Akt activation by PI3K is involved in rhEpo-mediated cisplatin resistance. a Western blot analysis demonstrating that exposure to 1 U/ml of rhEpo induces Akt activation in both UMSCC-10B and UMSCC-22B cell lines which is sustained for at least 72 h. b RhEpo-mediated Akt phosphorylation is dependent on PI3K, as determined by western blot analysis. Cells were pre-treated with either drug vehicle, 10 μM LY-294002, or 1.25 μM Akt inhibitor IV for 60 min prior to rhEpo treatment for 3 h. Total Erk was used as loading control. c MTS assays used to measure cell viability in UMSCC-10B and UMSCC-22B upon exposure to cisplatin and rhEpo show a 39.9% and 56.0% reduction in loss of cell viability when compared to cisplatin alone, respectively. Pre-treatment with Akt inhibitor IV resulted in a 69.6% and 61.2% reduced protection of rhEpo-treated UMSCC-10B and UMSCC-22B, respectively, and treatment with LY-294002 resulted in a 63.0% and 71.7% reduced protection. d TUNEL assays used to measure cell death in UMSCC-10B (top panel) and UMSCC-22B (bottom panel) reveal a significant reduction in cell death when treated with rhEpo and cisplatin (iii) when compared to cisplatin alone (ii), a 30.5% and 76.2% reduction in cell death, respectively.
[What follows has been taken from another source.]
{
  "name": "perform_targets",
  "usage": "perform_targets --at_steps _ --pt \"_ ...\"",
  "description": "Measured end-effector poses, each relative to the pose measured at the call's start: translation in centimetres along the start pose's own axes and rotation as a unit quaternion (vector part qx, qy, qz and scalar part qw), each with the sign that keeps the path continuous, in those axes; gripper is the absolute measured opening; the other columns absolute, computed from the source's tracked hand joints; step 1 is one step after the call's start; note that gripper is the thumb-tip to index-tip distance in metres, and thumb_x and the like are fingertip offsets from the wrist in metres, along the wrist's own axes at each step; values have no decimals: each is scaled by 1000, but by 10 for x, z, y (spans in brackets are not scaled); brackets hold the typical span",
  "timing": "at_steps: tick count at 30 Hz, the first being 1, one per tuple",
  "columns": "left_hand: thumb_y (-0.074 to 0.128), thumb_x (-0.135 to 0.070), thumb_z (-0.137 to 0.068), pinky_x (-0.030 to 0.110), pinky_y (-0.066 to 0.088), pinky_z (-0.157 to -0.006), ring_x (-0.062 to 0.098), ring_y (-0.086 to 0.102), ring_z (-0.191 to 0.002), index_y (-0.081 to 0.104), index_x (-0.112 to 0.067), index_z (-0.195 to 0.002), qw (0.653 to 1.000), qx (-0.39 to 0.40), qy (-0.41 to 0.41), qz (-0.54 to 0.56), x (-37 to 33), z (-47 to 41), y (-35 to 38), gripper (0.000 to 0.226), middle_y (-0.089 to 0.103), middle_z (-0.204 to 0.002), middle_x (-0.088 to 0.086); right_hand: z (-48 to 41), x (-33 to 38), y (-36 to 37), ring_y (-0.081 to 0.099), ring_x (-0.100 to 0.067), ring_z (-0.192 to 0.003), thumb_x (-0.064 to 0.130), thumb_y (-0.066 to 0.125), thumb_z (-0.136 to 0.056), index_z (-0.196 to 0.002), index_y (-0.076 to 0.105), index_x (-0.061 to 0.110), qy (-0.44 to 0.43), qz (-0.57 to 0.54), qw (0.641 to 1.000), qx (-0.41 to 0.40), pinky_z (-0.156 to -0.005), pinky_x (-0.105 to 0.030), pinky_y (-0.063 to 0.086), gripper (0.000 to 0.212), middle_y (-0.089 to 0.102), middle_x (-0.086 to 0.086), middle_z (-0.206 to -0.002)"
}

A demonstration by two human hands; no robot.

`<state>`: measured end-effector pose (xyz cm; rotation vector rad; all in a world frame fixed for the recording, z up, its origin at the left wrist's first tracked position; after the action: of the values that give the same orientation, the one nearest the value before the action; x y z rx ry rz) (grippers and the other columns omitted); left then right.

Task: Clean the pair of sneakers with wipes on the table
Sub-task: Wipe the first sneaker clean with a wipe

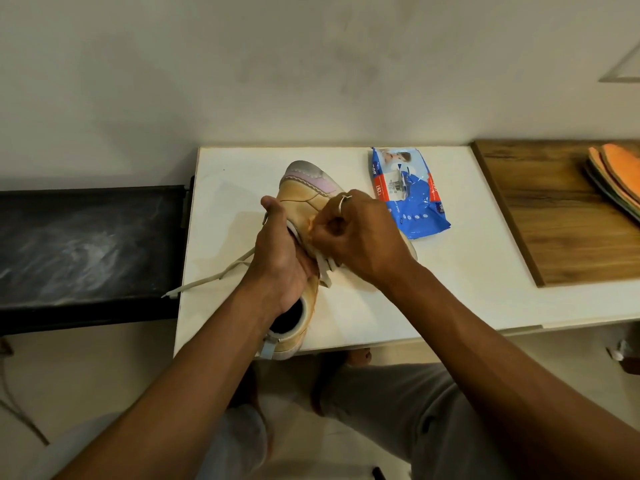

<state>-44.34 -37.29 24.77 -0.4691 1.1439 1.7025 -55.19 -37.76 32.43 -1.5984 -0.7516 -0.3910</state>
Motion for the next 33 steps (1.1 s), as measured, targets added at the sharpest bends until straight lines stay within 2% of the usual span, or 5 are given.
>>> perform_targets --at_steps 13,18,23,29,33 --pt "12 -73 -96 45 59 -89 31 67 -118 46 -16 -149 1000 18 -6 14 1 0 2 85 66 -133 14 -7 4 -1 58 -13 -82 27 68 -90 -99 76 19 -3 29 999 -37 -70 -38 55 14 66 1 -91" --pt "10 -72 -97 39 58 -91 28 68 -117 53 -13 -143 1000 10 4 12 0 3 2 87 69 -129 13 0 7 -1 59 -11 -76 28 76 -83 -88 76 21 -15 -19 999 38 -62 -26 51 8 64 8 -84" --pt "8 -74 -95 40 61 -82 29 68 -116 51 -17 -144 1000 6 -13 14 0 1 2 87 68 -129 13 -8 2 -3 57 -10 -81 29 69 -89 -99 75 21 1 24 999 -41 -68 -28 52 14 65 3 -91" --pt "8 -71 -98 39 59 -89 27 69 -114 56 -13 -141 1000 -8 -5 4 -2 4 1 86 70 -126 13 0 1 -2 57 -10 -74 28 76 -81 -85 76 23 -2 -5 999 33 -63 -31 52 7 62 6 -81" --pt "8 -73 -96 39 62 -78 29 69 -114 52 -16 -144 999 7 -14 28 -2 3 4 86 69 -129 13 -6 0 -4 57 -11 -80 30 69 -88 -96 75 20 3 26 999 -38 -68 -33 53 14 64 4 -87"
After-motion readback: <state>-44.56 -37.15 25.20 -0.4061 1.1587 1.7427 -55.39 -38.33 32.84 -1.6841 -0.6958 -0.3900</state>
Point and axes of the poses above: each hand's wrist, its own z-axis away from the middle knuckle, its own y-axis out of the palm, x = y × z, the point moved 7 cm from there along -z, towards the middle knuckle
UMSCC-10B and UMSCC-22B cells exposed to rhEpo, cisplatin, and LY-294002 (PI3K/Akt signaling inhibitor) experienced a 69.2% and 50.9% reduced protection, respectively. Cells treated with only LY-294002 (i) experienced very little cell death (2-5%) while control cells exposed to drug vehicle, cells exposed to rhEpo alone, and cells exposed to rhEpo and LY-294002, experienced less than 1% cell death.